If you help build houses for Habitat for Humanity; you are a slave.
If you pay more for a clean electric than for a dirty gas car; you are a slave.


----------



## McRat (Jul 10, 2012)

No, normal volunteers do it to improve their mental state and make a better community. That is a gain.

The volunteers who DON'T always get any gain are the taxpayers. We volunteer our labor, which is collected as taxes, for programs we see as detrimental to our personal lives and our community as a whole.


----------



## PhantomPholly (Aug 20, 2008)

McRat said:


> No, normal volunteers do it to improve their mental state and make a better community. That is a gain.


That is exactly what I said. On the other hand, those forced to make the community "better" against their will (and they clearly may not agree with someone else's definition of "better") are enslaved.



> The volunteers who DON'T always get any gain are the taxpayers.


I've never met anyone who pays taxes voluntarily. There is a line on the Income Tax form to contribute extra to the governemnt. I've never heard a validated case where someone actually entered a nonzero amount on that line.



> We volunteer our labor, which is collected as taxes, for programs we see as detrimental to our personal lives and our community as a whole.
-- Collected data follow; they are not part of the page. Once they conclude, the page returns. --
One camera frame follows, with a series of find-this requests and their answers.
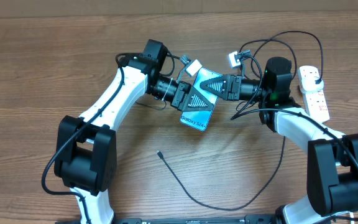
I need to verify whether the blue Galaxy smartphone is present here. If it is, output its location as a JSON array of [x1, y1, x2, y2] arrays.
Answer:
[[180, 68, 221, 131]]

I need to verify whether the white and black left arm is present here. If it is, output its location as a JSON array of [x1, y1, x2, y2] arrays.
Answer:
[[41, 39, 215, 223]]

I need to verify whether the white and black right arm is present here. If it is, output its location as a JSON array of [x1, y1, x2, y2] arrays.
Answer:
[[200, 57, 358, 223]]

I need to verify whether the white power extension strip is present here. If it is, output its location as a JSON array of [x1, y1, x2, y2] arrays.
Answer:
[[297, 65, 330, 123]]

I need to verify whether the black USB charging cable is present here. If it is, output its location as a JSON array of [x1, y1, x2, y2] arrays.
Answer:
[[155, 30, 324, 212]]

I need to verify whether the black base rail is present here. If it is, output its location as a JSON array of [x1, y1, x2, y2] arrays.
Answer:
[[54, 213, 291, 224]]

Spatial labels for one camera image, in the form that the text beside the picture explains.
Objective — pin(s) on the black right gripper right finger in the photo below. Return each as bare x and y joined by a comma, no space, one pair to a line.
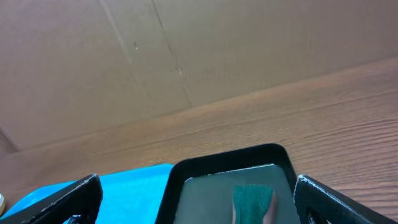
318,203

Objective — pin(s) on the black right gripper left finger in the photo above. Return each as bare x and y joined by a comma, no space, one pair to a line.
78,202

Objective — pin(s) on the green orange sponge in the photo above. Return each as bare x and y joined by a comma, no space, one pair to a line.
254,204

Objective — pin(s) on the white pink plate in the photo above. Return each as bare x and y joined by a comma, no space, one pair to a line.
2,204

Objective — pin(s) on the teal plastic tray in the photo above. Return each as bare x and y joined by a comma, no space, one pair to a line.
133,196

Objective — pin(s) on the black water tray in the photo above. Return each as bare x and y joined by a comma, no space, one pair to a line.
200,190
You are misinformed. Some fight for things they want, and all fight against things others want that they don't. If they succeed, they fight to shift the taxes to someone else. When the fight gets too polarized, it is called civil war. 
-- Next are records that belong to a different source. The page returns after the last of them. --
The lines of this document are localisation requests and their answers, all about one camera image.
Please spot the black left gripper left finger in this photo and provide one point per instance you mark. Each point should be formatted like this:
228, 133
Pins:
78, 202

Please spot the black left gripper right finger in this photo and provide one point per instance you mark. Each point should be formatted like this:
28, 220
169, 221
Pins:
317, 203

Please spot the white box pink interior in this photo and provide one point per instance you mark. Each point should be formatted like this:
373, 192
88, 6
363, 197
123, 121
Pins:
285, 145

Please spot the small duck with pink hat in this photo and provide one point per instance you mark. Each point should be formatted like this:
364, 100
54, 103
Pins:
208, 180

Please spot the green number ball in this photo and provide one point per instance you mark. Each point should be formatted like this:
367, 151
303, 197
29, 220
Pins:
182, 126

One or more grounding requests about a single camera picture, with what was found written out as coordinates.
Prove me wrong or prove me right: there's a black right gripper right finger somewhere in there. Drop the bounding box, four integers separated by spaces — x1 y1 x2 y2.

A majority vote does not make anyone a "volunteer," despite the claims of certain famous politicians. The purpose of our Constitution was to protect the individual's property and rights in the face of the majority. Now we have an entire political party, and half of the other party, dedicated to eroding those protections. It's still better than many countries which don't even have such protections on paper, but no matter the country or government those compelled to serve the state against their will are not "volunteers" except as described by those doing the compelling...


----------



## PhantomPholly (Aug 20, 2008)

ken will said:


> So, all _volunteers_ are slaves!


Purposely being an arse is a violation of TOS. Re-read what I wrote; compensation is not always monetary, it is _that which_ _the individual values_. Real volunteers are doing something they believe in. If you believe in helping little old ladies and do so, you are a volunteer. If you despise little old ladies because your granny beat you, but a cop threatens to beat or jail you if you don't help the old lady across the street, then you are under compulsion (slavery).

It is because people like you do not even comprehend what slavery is that our government is successfully re-introducing it. The truth is, many know and don't care just so long as they think they will benefit from it. Slavery is, and always was, popular among those who think they will benefit. Laws change, people do not.


----------



## McRat (Jul 10, 2012)

Seriously...

Few of our elected representatives drive 50mpg anythings. Many fly on private jets, arguably the least efficient method of transportation.

The average net worth of politicos is > $5,000,000 which includes both parties.

They don't care PERSONALLY about the environment or energy usage. They CARE about what others do.

Never trust anyone who thinks change is for other people ...


----------



## mk4gti (May 6, 2011)

McRat said:


> They CARE about what others do.


They care about their money and ego. Values of champions!


----------